## WHAT IS BEING ASKED
The full data, repeated exactly, is the only answer needed.

## DATA SHOWN

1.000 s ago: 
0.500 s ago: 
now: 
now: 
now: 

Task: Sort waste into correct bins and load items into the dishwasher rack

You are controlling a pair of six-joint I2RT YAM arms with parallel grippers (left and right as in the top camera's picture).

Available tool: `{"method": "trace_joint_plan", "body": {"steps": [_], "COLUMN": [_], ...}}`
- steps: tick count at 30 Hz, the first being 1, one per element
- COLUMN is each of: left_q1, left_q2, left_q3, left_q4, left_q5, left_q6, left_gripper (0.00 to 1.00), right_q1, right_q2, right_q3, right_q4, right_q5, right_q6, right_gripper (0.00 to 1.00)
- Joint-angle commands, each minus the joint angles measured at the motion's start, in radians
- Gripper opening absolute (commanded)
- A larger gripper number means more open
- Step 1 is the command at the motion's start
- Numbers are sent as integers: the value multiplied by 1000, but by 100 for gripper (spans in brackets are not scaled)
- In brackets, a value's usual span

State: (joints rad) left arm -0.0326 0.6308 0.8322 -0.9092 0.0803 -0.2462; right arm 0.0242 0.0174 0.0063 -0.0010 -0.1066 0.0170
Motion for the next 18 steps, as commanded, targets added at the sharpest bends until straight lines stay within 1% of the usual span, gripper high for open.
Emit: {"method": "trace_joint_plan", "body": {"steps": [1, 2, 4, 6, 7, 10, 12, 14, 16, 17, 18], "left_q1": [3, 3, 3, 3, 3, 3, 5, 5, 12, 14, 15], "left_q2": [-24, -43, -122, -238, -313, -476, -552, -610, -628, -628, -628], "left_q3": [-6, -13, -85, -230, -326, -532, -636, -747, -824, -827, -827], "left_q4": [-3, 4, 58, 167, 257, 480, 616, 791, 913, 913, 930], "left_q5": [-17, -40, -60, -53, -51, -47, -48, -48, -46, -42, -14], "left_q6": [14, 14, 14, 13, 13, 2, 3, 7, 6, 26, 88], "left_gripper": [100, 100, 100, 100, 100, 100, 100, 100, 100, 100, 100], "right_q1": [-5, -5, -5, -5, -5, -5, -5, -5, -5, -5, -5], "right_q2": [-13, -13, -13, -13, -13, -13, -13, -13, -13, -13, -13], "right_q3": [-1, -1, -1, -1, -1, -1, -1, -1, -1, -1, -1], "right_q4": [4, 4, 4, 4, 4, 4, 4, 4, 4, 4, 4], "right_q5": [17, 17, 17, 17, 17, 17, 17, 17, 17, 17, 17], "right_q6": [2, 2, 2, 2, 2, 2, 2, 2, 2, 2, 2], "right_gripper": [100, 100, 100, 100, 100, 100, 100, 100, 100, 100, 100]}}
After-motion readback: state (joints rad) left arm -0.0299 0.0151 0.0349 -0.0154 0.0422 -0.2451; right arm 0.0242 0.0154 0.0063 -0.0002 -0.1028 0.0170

## EXERCISE ANSWER
1.000 s ago: 
0.500 s ago: 
now: 
now: 
now: 

Task: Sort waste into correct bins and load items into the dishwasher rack

You are controlling a pair of six-joint I2RT YAM arms with parallel grippers (left and right as in the top camera's picture).

Available tool: `{"method": "trace_joint_plan", "body": {"steps": [_], "COLUMN": [_], ...}}`
- steps: tick count at 30 Hz, the first being 1, one per element
- COLUMN is each of: left_q1, left_q2, left_q3, left_q4, left_q5, left_q6, left_gripper (0.00 to 1.00), right_q1, right_q2, right_q3, right_q4, right_q5, right_q6, right_gripper (0.00 to 1.00)
- Joint-angle commands, each minus the joint angles measured at the motion's start, in radians
- Gripper opening absolute (commanded)
- A larger gripper number means more open
- Step 1 is the command at the motion's start
- Numbers are sent as integers: the value multiplied by 1000, but by 100 for gripper (spans in brackets are not scaled)
- In brackets, a value's usual span

State: (joints rad) left arm -0.0326 0.6308 0.8322 -0.9092 0.0803 -0.2462; right arm 0.0242 0.0174 0.0063 -0.0010 -0.1066 0.0170
Motion for the next 18 steps, as commanded, targets added at the sharpest bends until straight lines stay within 1% of the usual span, gripper high for open.
Emit: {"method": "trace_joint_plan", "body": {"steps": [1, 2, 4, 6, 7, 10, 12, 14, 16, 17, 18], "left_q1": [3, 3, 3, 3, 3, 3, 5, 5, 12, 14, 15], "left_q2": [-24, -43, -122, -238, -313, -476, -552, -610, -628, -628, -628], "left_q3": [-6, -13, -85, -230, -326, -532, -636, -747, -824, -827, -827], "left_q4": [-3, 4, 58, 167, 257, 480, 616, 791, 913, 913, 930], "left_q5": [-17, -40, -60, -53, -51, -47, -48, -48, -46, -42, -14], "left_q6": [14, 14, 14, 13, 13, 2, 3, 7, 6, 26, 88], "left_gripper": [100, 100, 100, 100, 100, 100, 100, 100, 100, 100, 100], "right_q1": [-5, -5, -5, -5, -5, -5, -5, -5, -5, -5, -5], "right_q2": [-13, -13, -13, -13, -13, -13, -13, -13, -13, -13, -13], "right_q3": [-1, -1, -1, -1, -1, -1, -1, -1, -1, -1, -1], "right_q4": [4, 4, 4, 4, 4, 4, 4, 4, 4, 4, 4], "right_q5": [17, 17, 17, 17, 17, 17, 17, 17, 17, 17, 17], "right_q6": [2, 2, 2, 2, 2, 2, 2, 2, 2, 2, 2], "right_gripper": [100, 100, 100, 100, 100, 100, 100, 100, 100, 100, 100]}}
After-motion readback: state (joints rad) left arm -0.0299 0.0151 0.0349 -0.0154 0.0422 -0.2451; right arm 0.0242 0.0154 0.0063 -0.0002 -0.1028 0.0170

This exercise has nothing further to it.